As we have stated before, bank-owned life insurance (BOLI) continues to be an acceptable and prevalent solution to these challenges. Texas banks continue to explore BOLI and consider the BOLI yields available today as a partial solution to these challenges.
According to the FDIC and Equias Alliance research, 56 percent of Texas banks with assets greater than $100 million own BOLI assets as of March 31. In addition, highly rated insurance companies are offering very attractive BOLI yields and policy structures that many banks find acceptable for their overall portfolio strategy. BOLI generates a return in the range of 3 to 3.50 percent after all expenses are deducted, which translates into a tax equivalent yield of 4.84 percent to 5.65 percent (assuming a 34 percent tax bracket).
The annual yield on a BOLI investment compares favorably to other bank-eligible assets. Also, BOLI provides tax advantaged income not available with traditional bank investments. Banks earn income from the growth of the BOLI cash value and from the life insurance proceeds paid to the bank on the death of the insured employee.

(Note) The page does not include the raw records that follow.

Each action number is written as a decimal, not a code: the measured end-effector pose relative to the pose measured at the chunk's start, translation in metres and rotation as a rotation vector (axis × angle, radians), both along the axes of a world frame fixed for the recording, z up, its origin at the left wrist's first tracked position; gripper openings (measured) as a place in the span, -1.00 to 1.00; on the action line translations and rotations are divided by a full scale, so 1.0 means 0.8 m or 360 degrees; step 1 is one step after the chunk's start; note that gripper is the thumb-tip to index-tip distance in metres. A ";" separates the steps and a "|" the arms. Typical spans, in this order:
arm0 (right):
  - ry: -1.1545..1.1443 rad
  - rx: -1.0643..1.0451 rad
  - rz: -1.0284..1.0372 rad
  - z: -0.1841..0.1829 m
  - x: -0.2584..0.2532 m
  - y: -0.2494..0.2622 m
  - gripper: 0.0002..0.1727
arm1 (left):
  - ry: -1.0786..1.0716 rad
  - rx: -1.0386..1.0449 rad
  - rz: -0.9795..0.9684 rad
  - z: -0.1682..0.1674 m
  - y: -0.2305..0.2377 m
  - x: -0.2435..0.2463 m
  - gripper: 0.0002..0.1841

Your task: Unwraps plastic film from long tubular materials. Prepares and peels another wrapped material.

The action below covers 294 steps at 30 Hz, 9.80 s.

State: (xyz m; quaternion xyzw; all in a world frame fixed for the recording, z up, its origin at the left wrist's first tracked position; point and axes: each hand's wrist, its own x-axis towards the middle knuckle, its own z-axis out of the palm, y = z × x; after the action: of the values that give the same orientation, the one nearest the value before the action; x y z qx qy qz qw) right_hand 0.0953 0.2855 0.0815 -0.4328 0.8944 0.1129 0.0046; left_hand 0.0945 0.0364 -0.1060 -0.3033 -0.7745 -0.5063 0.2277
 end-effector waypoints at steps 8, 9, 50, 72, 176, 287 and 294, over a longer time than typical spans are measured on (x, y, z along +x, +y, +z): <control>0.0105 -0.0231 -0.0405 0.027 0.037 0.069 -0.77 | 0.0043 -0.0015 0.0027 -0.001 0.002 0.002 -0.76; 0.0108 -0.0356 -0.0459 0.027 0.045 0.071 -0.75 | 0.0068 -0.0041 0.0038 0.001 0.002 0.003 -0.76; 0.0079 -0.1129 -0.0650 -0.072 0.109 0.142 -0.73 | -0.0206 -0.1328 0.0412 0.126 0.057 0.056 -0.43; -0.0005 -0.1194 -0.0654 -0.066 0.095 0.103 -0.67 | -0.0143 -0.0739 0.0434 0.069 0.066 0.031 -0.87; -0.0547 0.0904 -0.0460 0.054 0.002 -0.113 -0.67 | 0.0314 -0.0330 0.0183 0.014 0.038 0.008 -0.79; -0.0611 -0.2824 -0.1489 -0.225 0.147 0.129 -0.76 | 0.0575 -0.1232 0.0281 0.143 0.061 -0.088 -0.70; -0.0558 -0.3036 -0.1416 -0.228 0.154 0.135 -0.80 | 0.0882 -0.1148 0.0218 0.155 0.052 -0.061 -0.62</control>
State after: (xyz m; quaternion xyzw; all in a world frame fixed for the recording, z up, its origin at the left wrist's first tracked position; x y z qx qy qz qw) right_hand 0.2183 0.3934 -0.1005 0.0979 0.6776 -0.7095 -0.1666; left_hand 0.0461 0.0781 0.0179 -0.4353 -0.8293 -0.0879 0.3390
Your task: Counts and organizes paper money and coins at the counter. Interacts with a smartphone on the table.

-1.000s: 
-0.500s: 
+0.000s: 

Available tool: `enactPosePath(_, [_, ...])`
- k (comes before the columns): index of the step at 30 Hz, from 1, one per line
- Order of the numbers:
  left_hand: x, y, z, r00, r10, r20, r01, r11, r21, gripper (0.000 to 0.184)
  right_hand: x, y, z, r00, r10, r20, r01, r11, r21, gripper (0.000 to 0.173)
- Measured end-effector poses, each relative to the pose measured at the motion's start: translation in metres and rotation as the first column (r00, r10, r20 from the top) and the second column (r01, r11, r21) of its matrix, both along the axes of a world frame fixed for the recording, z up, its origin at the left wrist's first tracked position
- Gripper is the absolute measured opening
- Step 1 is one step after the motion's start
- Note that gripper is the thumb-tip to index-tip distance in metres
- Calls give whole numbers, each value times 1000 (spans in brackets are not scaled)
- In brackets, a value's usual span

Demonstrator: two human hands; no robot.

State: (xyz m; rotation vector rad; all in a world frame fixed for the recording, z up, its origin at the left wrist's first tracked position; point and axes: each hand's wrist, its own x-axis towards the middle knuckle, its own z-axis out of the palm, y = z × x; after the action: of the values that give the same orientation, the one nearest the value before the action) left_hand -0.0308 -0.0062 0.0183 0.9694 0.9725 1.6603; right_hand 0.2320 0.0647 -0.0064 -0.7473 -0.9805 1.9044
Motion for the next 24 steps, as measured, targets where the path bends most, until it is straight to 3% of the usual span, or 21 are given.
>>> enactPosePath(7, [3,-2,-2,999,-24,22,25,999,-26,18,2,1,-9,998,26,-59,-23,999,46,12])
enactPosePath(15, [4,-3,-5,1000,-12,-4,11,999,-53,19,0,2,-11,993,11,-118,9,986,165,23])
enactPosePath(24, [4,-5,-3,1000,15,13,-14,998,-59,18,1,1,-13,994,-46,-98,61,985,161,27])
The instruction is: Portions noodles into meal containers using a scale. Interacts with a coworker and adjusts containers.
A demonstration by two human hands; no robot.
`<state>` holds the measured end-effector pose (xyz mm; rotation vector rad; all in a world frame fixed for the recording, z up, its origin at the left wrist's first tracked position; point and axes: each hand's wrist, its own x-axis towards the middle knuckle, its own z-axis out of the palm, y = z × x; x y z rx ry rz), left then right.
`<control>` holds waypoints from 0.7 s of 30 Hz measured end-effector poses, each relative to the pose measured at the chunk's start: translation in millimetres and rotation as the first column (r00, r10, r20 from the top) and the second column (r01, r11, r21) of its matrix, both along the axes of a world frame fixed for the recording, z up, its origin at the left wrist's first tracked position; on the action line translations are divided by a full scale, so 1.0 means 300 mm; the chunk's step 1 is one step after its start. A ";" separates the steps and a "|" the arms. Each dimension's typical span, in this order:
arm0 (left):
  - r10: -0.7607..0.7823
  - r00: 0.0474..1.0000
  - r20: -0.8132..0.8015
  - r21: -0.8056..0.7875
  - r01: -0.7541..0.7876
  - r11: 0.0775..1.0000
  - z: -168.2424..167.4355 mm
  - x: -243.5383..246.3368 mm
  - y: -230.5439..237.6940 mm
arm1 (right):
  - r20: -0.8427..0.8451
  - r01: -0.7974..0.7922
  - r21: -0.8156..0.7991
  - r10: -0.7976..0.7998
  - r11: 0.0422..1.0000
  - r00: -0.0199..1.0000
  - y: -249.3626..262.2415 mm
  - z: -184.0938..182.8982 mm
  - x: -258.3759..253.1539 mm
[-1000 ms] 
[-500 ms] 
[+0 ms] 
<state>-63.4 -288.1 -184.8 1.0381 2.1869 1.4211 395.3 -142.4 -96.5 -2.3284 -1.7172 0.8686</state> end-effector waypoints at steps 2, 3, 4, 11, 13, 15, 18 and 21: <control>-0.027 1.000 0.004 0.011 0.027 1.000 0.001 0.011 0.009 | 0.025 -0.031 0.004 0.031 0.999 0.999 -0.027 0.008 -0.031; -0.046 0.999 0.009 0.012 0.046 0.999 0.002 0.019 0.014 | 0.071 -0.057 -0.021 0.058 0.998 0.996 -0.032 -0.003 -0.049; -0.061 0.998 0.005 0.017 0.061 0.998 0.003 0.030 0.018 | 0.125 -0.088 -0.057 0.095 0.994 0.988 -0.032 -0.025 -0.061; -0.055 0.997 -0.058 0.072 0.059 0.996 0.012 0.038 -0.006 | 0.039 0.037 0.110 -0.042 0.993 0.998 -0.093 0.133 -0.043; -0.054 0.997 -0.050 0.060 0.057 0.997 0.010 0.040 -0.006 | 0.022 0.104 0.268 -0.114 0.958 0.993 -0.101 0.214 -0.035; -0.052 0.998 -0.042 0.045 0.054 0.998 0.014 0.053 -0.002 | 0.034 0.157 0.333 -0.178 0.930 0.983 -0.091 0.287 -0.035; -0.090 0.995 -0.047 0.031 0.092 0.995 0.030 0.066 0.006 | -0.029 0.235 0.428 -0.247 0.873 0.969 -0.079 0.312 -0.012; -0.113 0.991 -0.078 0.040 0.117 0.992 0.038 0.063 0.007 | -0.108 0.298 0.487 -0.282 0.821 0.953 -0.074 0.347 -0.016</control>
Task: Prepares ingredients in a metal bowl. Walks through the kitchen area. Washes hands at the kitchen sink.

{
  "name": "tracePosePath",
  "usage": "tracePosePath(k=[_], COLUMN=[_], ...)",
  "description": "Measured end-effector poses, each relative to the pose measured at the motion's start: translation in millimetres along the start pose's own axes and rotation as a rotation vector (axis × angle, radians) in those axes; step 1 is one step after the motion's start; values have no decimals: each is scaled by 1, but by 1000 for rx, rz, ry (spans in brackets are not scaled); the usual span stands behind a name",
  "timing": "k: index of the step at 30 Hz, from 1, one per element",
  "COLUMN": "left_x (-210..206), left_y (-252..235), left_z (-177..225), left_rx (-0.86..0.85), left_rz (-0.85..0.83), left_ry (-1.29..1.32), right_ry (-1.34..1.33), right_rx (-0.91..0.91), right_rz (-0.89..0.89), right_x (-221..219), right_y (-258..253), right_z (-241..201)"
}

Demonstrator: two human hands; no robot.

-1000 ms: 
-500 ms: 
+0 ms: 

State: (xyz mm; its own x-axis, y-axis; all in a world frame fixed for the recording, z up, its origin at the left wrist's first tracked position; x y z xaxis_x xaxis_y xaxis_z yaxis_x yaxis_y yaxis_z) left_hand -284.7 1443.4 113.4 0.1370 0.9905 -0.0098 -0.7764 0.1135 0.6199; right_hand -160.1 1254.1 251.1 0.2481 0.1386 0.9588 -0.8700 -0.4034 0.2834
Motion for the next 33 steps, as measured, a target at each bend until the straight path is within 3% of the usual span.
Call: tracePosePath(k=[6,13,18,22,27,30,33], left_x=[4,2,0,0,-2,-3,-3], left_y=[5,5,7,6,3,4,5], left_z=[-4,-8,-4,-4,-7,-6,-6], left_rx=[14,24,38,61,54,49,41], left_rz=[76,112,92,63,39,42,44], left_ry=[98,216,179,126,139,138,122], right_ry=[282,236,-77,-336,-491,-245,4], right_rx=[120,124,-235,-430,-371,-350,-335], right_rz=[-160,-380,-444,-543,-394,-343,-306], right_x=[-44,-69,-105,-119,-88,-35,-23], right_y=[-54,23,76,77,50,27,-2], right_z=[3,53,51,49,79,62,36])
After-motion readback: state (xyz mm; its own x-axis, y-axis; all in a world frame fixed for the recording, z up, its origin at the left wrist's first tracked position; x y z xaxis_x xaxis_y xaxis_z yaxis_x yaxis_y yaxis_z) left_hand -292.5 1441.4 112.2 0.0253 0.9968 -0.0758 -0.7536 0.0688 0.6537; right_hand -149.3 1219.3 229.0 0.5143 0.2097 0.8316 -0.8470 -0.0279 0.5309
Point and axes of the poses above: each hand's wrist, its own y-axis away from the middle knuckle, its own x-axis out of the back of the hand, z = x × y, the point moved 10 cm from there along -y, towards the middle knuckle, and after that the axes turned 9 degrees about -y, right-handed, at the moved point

In addition, the income earned from BOLI is tax deferred, and if the BOLI contract is held until the death of the insured, the bank receives life insurance proceeds tax free provided the policy complies with IRC §101(j), state insurable interest laws and has not been exchanged for value under IRC §101(a)(2). Growth in cash value is recorded as “Other Non-Interest Income” on the bank’s financial statements.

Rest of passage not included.